Nesta semana foi votado e parcamente discutido o projeto de lei 074 de 2025 (PL 74/2025) do Município de Ipatinga pela Câmara Municipal. Seu objetivo é diminuir o valor para pagamento das obrigações de pequeno valor (RPV), ou seja, nas ações em que o ente municipal for condenado a pagar, ele terá a benesse de somente cumprir a obrigação após vários anos, por meio de precatório, e não mais por meio da requisição de pequeno valor.
O status atual do RPV é de 15 salários mínimos. O desejo do prefeito atual é conjugá-lo para valor igual ou inferior ao maior benefício do regime geral de previdência social, conhecido como teto do INSS, no montante de R$ 8.125,41. Como esclarecimento, o prefeito, em um único parágrafo, justificou “considerando a necessidade de um efetivo controle da gestão das requisições de pequeno valor e dos precatórios, e tornar mais efetivas as condenações suportadas pela Fazenda Pública Municipal”.
O parecer jurídico da Comissão de Legislação, Justiça e Redação, e da Comissão de Finanças, Orçamento e Tomada de Contas, da Câmera Municipal foi apenas no sentido de competência legislativa, isto é, declarou que o ente público municipal é competente para estabelecer esse pequeno valor, desde que continue a obedecer a ordem cronológica compulsória de pagamento. O parecer esqueceu-se de analisar a justiça, a finança e o orçamento para justificar tal alteração.

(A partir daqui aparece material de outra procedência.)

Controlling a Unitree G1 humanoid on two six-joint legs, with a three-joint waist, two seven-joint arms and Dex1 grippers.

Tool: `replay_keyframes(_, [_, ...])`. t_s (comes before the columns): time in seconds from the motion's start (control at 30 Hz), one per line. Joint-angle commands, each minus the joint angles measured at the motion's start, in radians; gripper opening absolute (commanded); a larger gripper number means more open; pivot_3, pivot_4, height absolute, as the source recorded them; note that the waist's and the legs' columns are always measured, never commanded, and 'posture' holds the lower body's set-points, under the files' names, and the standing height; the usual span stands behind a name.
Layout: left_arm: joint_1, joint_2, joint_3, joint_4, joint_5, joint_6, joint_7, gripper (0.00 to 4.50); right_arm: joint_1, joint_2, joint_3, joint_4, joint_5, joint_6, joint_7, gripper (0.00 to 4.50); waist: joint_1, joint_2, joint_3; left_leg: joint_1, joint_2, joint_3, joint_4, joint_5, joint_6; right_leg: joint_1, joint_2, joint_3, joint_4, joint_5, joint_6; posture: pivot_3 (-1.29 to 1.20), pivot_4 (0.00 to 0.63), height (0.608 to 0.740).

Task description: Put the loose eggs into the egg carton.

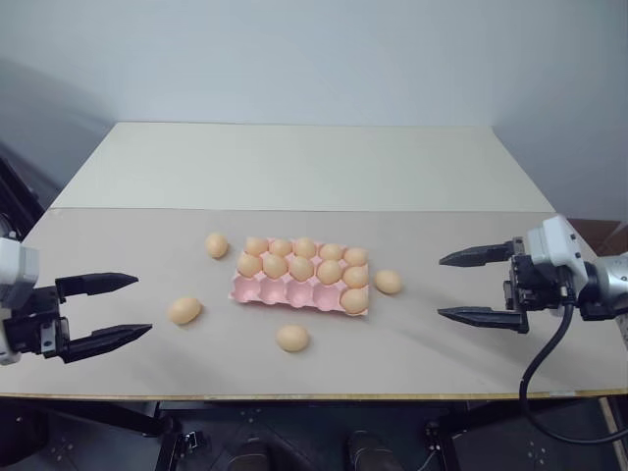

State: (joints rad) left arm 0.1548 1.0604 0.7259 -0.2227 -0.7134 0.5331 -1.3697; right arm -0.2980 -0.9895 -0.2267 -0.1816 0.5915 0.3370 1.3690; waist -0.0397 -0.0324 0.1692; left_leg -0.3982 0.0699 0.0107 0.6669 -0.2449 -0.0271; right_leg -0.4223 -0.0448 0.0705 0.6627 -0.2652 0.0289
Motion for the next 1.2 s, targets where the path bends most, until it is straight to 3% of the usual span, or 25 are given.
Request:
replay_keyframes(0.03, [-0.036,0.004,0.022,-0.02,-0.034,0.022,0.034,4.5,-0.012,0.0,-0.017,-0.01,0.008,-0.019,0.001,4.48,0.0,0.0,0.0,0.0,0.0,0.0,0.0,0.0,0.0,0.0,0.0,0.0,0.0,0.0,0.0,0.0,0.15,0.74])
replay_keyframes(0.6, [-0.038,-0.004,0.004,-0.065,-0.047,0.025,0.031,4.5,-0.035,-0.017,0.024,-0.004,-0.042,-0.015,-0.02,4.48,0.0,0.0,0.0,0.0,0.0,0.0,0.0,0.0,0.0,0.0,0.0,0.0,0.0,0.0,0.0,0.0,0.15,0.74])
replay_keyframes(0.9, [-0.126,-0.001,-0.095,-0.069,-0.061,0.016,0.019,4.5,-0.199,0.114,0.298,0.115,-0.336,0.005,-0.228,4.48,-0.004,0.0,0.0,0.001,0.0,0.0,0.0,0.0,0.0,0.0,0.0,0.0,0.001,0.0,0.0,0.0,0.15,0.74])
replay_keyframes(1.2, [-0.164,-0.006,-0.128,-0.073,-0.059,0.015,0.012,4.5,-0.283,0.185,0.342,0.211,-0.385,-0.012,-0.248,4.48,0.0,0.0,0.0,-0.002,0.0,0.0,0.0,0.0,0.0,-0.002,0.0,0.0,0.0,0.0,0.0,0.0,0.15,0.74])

A redução do RPV, sem um mínimo de lastro probatório da necessidade da minoração, viola a segurança jurídica, por não respeitar o princípio da proporcionalidade e da capacidade econômica do ente federado. Assim, embora o Município detenha competência legislativa, ele deve fazê-lo em consonância com suas capacidades financeiras e suas especificidades orçamentárias, o que não foi demonstrado.
Em primeiro lugar, a competência legislativa não é carta branca, pois há limites constitucionais e jurisprudenciais para o estabelecimento do teto da RPV. A fixação de valores de maneira arbitrária e desproporcional, considerando a realidade financeira do ente, pode configurar burla ao regime de precatórios e desrespeito aos direitos fundamentais dos credores.
Em segundo lugar, a própria ausência de justificativa técnico-financeira viola o dever de fundamentação e compromete a legalidade. O PL 74 não atende aos critérios mínimos exigidos para alteração legislativa com impacto direto nos direitos de crédito do cidadão. De novo, é uma medida arbitrária, que viola princípios da transparência e da publicidade da lei de responsabilidade fiscal. Não há situação de colapso fiscal ou estado de inadimplemento sistemático de RPVs no Município de Ipatinga a justificar a regressão de direitos.
Por último, a redução exclui milhares de cidadãos, muitos hipossuficientes, ao tortuoso e demorado regime de precatórios, afetando desproporcionalmente os credores de menor capacidade financeira. É violação flagrante e direta aos princípios da dignidade humana e da isonomia.
Portanto, o que está em jogo não é apenas um número frio. Aquele cidadão que venceu o Município em um processo judicial, como um servidor público que cobra diferenças salariais atrasadas; ou uma idosa que ganhou ação por erro médico em unidade de saúde; ou microempreendedores e autônomos que venceram ações de fornecimento de bens ou serviços ao Municípios, terá de enfrentar fila e morosidade do precatório, punindo-se esse cidadão mais uma vez. É simplesmente um retrocesso social, jurídico e institucional.
O Escritório Jayme Rezende posiciona-se contra o PL 074/2025.